In Iraq, the number of legal actions involving women has rapidly increased: in 2021 they were 148,236, compared to 115,063 in 2020. This is an impressive increase, according to a newspaper article published by the Iraqi Supreme Council of the Judiciary. In most cases, these are divorces, with various reasons: the most frequent are early marriages and sharing a home with the husband’s family. In 2020 the causes for obtaining the possibility to remarry had been 5,710, and they rose to 7,022 in 2021.
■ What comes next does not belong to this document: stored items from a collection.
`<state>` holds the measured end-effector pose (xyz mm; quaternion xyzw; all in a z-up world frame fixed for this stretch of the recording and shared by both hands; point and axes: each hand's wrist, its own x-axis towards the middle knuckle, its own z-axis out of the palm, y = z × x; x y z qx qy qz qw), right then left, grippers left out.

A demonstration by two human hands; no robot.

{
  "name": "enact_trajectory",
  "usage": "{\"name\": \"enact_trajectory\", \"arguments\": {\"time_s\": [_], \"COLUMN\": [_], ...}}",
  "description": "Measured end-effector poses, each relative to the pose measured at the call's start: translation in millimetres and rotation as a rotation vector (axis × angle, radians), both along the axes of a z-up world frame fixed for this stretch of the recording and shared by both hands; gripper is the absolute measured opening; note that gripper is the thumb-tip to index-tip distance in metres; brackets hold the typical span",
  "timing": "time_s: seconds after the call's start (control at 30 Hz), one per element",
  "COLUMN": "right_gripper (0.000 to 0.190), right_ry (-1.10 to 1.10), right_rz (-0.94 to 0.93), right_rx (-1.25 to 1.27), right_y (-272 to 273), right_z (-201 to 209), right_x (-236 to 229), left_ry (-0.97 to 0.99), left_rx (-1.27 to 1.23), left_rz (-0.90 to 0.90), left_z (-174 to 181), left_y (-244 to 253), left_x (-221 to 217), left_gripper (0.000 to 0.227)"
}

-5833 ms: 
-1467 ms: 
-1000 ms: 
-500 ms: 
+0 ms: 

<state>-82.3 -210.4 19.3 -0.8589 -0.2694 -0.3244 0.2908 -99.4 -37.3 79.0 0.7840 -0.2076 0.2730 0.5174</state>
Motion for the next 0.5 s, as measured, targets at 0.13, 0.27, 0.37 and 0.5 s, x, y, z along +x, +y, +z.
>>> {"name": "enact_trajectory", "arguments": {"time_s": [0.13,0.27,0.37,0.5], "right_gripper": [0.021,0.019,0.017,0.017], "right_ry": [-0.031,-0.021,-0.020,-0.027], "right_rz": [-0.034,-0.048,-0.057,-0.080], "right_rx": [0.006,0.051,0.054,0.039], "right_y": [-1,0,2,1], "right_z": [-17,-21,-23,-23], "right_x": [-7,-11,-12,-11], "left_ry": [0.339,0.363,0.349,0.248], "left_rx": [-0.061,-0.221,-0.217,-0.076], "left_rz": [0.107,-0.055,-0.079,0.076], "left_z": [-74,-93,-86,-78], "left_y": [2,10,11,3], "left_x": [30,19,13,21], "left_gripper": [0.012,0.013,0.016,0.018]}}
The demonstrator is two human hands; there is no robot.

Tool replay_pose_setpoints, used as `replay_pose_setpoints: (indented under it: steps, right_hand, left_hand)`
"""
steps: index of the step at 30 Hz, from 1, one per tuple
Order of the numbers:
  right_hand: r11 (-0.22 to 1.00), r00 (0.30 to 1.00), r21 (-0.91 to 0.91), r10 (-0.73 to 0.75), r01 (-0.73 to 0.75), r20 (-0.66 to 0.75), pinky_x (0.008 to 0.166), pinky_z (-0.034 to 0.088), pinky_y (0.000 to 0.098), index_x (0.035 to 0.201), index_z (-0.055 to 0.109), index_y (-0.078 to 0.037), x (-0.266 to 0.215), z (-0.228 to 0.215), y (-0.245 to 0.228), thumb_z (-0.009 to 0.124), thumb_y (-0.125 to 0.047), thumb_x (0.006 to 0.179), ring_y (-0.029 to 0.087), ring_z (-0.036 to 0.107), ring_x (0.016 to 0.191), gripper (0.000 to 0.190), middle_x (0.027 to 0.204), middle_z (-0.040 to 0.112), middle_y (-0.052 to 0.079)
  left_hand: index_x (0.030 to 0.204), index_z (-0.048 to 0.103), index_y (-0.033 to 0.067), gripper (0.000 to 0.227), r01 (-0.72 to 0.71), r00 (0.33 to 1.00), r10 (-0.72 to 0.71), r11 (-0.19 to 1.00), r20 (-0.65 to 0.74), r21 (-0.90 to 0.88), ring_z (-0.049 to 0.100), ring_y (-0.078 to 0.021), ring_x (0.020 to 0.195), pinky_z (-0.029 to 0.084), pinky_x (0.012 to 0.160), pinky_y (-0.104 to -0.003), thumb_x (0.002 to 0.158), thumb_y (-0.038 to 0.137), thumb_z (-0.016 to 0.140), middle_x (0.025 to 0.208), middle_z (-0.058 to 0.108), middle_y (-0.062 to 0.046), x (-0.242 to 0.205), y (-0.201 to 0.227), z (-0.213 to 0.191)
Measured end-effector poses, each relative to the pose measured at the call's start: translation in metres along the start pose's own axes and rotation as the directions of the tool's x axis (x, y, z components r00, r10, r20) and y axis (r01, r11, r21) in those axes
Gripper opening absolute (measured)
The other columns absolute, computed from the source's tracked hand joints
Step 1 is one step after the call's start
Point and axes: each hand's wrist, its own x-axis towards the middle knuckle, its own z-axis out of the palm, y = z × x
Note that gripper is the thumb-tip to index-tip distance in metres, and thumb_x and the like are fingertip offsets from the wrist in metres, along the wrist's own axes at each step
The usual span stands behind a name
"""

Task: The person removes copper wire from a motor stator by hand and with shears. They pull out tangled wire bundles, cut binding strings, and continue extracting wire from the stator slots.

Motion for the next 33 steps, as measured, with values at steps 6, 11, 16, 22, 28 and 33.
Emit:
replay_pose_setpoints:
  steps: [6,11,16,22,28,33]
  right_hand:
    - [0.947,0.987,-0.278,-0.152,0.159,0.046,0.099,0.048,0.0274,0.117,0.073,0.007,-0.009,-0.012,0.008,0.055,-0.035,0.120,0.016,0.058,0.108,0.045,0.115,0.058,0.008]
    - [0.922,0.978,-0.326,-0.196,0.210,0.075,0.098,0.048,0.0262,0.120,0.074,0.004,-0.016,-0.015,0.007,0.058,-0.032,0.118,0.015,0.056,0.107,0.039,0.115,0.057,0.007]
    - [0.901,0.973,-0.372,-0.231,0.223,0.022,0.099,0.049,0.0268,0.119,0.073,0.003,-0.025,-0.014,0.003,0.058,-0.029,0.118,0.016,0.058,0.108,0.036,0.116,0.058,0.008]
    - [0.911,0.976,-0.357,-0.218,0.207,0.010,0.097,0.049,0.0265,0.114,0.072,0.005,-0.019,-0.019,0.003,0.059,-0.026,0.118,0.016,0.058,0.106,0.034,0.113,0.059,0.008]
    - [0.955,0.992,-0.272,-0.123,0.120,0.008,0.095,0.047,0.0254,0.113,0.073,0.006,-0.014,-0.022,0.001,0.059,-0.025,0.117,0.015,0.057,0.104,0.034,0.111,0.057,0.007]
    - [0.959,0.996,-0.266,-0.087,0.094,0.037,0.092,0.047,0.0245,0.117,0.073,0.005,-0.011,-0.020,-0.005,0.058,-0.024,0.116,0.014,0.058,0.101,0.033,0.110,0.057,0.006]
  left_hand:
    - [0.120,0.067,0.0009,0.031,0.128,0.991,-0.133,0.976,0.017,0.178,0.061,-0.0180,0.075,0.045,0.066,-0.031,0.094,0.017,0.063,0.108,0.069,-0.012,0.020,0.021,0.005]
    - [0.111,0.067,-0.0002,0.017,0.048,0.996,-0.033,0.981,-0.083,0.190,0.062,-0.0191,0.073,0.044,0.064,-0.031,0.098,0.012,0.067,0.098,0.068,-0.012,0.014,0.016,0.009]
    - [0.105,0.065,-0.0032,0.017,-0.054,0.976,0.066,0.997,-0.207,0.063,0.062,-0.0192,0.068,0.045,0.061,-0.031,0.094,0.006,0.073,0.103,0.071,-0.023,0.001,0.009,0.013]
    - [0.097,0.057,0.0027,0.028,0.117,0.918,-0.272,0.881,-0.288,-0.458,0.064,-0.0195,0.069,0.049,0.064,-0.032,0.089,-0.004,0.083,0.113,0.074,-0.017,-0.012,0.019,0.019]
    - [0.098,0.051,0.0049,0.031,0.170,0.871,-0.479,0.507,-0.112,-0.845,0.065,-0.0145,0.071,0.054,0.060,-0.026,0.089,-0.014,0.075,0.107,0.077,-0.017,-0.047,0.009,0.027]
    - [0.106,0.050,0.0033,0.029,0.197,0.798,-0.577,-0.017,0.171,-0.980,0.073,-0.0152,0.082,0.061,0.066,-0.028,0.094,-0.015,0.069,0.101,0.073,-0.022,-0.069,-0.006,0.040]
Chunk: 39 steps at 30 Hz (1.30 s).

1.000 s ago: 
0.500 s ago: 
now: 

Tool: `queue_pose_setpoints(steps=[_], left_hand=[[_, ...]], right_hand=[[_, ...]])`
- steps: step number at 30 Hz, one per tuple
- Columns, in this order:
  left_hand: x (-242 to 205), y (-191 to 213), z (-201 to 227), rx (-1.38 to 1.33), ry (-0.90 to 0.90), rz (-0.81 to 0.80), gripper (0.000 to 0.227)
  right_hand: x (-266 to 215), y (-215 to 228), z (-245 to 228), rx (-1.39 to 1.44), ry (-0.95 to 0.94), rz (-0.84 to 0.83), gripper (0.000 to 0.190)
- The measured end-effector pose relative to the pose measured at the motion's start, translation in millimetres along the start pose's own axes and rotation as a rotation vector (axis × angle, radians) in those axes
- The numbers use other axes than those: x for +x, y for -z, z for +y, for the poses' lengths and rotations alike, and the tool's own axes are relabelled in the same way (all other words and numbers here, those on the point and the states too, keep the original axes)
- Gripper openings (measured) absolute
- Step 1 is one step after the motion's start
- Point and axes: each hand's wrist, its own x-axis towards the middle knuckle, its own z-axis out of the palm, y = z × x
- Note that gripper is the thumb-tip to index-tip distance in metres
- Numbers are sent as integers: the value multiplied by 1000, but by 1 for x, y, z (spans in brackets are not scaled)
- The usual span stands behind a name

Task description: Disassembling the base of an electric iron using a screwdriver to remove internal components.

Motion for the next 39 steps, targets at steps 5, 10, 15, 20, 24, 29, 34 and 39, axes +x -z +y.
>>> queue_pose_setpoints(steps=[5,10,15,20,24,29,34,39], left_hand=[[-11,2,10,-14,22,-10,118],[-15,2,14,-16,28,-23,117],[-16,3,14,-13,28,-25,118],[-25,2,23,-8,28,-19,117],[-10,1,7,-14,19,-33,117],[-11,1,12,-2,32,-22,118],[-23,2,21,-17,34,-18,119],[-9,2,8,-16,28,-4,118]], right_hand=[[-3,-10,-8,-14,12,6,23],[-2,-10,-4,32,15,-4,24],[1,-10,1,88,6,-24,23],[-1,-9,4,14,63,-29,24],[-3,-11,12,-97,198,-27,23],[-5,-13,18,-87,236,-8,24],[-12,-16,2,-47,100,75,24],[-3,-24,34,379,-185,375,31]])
The rise in divorces exacerbates the clash between women’s advocacy organizations and the Islamist parties in government and parliament. Six hundred people and non-governmental organizations supported the protest of the association called the Women’s Civic Assembly against the modification of article 57 of the law on personal status, which would give custody of the children in the event of divorce to the father rather than the mother. The paradoxical aspect is that the promoters of the amendment justify it with the possibility that the children are molested by the second husband of the mother.
In black
In northern Iraq, in the autonomous region of Kurdistan, feminist activists celebrated March 8 wearing black, following the murder of a young woman, killed by her brother. It is the fifteenth crime against women in the past two months in Iraqi Kurdistan. Not a good start.
The victim, Eman Sami Maghdid, began her career as a TV presenter of a religious program during Ramadan wearing the hijab. At some point she had changed direction and had begun to defend women’s freedom by campaigning on social networks with a new name, Maria. In a phone call with a news media, her younger brother said: “I fired eight shots at her before she escaped.”
Her name has become central to the campaign against violence against women carried out by protesters dressed in black.